WORK STARTS this month to double peak-hour capacity at London’s Marylebone station, as part of the first investment package to be funded by a UK train operating franchisee through a privately-financed special purpose vehicle.
Chiltern Railways’ Evergreen II project was launched on December 20 by Transport Secretary Alistair Darling and Laing Rail Managing Director Adrian Shooter.
Under the design, build, finance & transfer deal, Carillion Construction Ltd will deliver infrastructure works worth £50m using a bank facility provided by Sumitomo Mitsui Banking Corp Europe Ltd. On completion, Network Rail will buy the assets for a predetermined sum, which will then be added to NR’s Regulatory Asset Base.
Chiltern will pay NR a total of £80m in additional track access charges during the remainder of its 20-year franchise. The extra £30m is to cover project development and management charges, NR’s incremental operating and maintenance costs, and any contingencies.

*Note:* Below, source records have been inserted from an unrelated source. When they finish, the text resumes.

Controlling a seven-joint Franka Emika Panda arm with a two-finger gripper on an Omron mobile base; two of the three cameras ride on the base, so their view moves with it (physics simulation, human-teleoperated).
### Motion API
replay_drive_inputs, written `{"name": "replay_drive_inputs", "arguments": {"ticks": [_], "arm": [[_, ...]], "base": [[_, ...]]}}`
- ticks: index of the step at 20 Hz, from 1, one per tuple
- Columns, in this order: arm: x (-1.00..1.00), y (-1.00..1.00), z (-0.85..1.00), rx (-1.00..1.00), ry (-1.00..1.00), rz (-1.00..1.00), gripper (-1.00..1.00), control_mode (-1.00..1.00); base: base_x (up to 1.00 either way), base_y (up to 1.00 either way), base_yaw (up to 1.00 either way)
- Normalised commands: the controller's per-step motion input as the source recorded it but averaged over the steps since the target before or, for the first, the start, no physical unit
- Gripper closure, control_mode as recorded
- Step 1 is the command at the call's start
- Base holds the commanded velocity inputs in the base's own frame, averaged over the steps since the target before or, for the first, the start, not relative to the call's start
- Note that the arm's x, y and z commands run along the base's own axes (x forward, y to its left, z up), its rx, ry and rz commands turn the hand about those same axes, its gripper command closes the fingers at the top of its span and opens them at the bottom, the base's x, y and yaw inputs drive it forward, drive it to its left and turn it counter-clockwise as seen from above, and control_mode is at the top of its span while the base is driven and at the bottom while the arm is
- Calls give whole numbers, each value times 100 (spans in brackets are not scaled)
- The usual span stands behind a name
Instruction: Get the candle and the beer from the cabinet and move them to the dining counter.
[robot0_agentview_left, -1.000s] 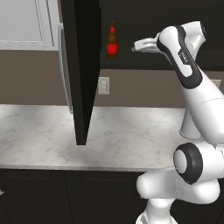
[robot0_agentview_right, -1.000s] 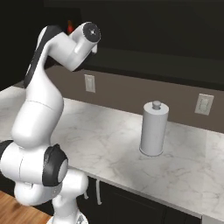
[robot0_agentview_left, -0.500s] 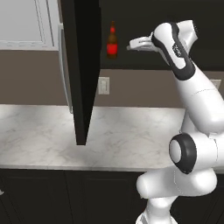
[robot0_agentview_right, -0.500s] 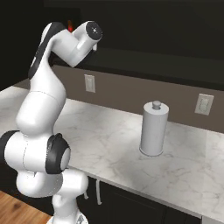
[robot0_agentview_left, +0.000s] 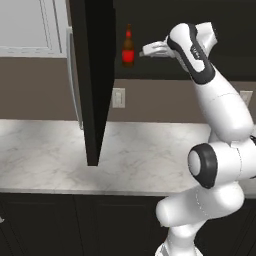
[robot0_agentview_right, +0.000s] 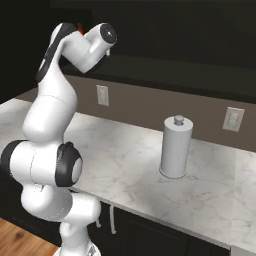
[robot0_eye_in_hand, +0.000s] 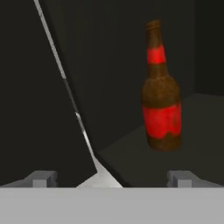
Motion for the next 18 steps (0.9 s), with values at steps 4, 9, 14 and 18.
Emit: {"name": "replay_drive_inputs", "arguments": {"ticks": [4, 9, 14, 18], "arm": [[26, 10, -9, -4, 0, 0, -100, -100], [20, 14, -6, -4, 0, 0, -100, -100], [14, 10, -6, -1, 0, 0, -100, -100], [20, 2, -9, -1, 0, 0, -100, -100]], "base": [[0, 0, 0], [0, 0, 0], [0, 0, 0], [0, 0, 0]]}}
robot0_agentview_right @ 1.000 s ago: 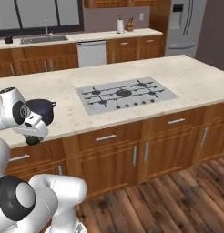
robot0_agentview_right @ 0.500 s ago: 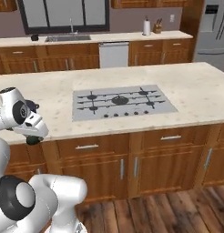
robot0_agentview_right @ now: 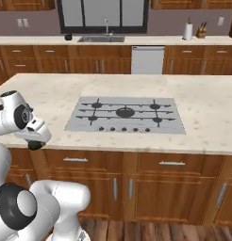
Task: Turn on the sink faucet. Then move the squash from the counter to the sink. Turn off the sink. Move the vegetable from the sink to the pot next to the stove. Finally move the pot to the front right burner.
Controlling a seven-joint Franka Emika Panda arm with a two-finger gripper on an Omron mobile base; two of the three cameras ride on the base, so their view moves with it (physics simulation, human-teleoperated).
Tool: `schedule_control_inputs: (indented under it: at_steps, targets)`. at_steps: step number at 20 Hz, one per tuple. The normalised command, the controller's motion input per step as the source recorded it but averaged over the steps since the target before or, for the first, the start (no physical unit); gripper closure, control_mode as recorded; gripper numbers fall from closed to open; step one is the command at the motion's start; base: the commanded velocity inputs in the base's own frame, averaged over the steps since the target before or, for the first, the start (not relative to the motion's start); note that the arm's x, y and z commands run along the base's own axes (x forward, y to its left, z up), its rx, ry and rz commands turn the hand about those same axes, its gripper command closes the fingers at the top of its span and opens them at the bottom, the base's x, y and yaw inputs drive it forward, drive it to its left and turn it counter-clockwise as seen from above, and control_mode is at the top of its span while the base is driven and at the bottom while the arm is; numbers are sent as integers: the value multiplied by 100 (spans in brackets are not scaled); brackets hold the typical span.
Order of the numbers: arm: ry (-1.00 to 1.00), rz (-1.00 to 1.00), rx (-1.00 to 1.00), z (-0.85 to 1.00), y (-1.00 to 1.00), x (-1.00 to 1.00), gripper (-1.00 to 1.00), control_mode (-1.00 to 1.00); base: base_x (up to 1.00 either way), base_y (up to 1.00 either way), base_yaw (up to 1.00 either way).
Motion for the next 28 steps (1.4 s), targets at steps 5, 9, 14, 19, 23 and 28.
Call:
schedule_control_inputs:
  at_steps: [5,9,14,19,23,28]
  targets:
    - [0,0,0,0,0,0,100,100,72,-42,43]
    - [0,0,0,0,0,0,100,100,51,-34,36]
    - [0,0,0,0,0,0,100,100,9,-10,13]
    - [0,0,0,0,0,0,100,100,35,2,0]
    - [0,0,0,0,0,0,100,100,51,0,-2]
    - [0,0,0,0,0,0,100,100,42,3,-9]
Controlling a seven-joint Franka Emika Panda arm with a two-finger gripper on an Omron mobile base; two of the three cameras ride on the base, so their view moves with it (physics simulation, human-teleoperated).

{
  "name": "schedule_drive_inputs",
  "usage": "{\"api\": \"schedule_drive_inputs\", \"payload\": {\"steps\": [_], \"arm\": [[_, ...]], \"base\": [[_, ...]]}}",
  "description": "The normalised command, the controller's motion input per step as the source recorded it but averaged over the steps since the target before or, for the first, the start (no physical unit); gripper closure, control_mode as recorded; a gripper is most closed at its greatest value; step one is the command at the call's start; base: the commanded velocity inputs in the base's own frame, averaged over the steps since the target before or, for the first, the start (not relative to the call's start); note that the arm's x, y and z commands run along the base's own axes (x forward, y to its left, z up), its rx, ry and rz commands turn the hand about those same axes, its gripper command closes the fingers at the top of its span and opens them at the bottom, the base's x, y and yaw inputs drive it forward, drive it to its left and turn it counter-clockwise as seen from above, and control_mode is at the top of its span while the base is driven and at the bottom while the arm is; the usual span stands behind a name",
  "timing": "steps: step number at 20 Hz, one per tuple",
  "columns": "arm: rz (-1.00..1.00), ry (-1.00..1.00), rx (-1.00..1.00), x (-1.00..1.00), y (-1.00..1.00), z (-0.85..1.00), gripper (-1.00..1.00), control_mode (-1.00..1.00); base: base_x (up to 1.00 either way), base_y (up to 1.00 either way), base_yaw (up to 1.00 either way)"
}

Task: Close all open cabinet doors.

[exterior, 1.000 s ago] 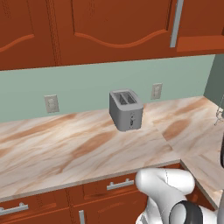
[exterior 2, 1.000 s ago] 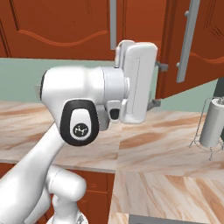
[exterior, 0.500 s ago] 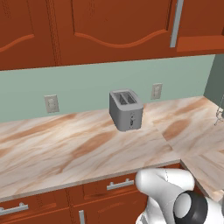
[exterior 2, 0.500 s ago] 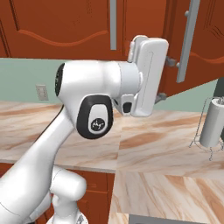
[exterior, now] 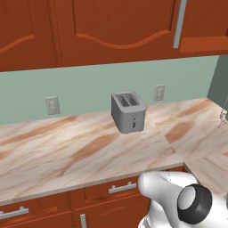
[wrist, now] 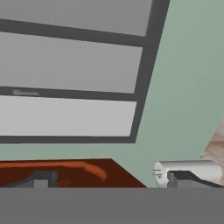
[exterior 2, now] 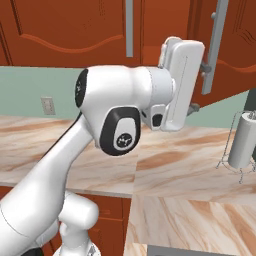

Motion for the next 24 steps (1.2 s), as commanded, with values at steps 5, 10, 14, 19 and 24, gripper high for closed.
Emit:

Key to the project is construction of two additional platforms at Marylebone, on the site of DMU servicing tracks that will be made redundant by the completion this summer of a new depot near Wembley. This will give Chiltern the capability to schedule 20 trains into the terminus during the morning peak hour, and 20 out in the evening, compared with 10 at present.
Other work includes track realignment at Beaconsfield to raise line speeds, and signalling improvements at various locations to boost capacity and reliability. The project is due to be completed by the December 2006 timetable change.